- **COLLECTED MATERIAL**:
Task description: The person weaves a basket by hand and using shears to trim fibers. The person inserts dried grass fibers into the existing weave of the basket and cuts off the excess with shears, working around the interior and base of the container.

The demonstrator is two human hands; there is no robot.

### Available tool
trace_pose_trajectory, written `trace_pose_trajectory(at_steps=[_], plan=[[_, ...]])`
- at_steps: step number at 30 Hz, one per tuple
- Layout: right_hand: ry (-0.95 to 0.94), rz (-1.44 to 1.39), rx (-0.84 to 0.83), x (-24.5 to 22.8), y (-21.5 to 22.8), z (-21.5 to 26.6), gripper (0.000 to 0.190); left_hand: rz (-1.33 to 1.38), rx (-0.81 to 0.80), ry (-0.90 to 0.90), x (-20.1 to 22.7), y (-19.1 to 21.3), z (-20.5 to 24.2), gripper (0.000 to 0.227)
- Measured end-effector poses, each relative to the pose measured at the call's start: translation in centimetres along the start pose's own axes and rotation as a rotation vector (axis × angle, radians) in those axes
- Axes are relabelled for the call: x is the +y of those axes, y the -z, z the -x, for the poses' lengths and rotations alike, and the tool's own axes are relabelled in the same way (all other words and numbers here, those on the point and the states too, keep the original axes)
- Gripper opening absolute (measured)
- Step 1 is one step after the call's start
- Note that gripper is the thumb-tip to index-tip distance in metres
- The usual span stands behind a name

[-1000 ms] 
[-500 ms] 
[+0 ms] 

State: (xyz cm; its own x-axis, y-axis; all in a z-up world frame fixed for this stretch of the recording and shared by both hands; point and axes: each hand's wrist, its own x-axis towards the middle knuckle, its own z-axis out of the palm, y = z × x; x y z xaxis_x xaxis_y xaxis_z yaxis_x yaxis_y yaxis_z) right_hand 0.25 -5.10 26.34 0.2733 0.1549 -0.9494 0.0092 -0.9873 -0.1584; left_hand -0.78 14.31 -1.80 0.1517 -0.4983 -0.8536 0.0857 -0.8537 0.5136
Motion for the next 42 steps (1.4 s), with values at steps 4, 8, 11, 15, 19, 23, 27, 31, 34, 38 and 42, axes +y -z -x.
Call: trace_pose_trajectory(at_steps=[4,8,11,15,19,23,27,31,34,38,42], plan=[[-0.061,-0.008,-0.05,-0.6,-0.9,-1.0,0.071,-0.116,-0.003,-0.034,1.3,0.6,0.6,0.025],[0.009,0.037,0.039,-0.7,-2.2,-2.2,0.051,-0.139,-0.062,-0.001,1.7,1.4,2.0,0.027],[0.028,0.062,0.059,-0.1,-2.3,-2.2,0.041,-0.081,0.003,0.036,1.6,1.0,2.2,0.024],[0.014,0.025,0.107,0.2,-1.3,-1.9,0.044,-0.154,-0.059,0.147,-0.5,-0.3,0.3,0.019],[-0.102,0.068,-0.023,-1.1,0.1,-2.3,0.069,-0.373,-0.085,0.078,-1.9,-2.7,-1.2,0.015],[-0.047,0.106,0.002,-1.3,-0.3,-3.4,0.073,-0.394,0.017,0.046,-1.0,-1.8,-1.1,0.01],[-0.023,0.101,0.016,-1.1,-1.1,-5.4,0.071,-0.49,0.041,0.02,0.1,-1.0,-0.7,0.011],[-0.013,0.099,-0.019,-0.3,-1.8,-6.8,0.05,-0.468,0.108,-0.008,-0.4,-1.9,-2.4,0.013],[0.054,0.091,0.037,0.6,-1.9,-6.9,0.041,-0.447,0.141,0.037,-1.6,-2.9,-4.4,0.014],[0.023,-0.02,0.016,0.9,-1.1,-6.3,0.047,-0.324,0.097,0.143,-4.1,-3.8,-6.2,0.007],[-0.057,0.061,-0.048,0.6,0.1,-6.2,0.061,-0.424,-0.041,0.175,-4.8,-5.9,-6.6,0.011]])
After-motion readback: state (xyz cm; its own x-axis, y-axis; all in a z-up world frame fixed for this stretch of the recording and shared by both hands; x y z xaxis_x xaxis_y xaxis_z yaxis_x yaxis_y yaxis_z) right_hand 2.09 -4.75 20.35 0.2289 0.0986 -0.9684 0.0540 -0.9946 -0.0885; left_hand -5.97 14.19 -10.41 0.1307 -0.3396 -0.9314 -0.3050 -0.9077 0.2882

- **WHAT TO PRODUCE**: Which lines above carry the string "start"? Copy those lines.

- **PROBLEM SOLUTION**:
- Measured end-effector poses, each relative to the pose measured at the call's start: translation in centimetres along the start pose's own axes and rotation as a rotation vector (axis × angle, radians) in those axes
- Step 1 is one step after the call's start

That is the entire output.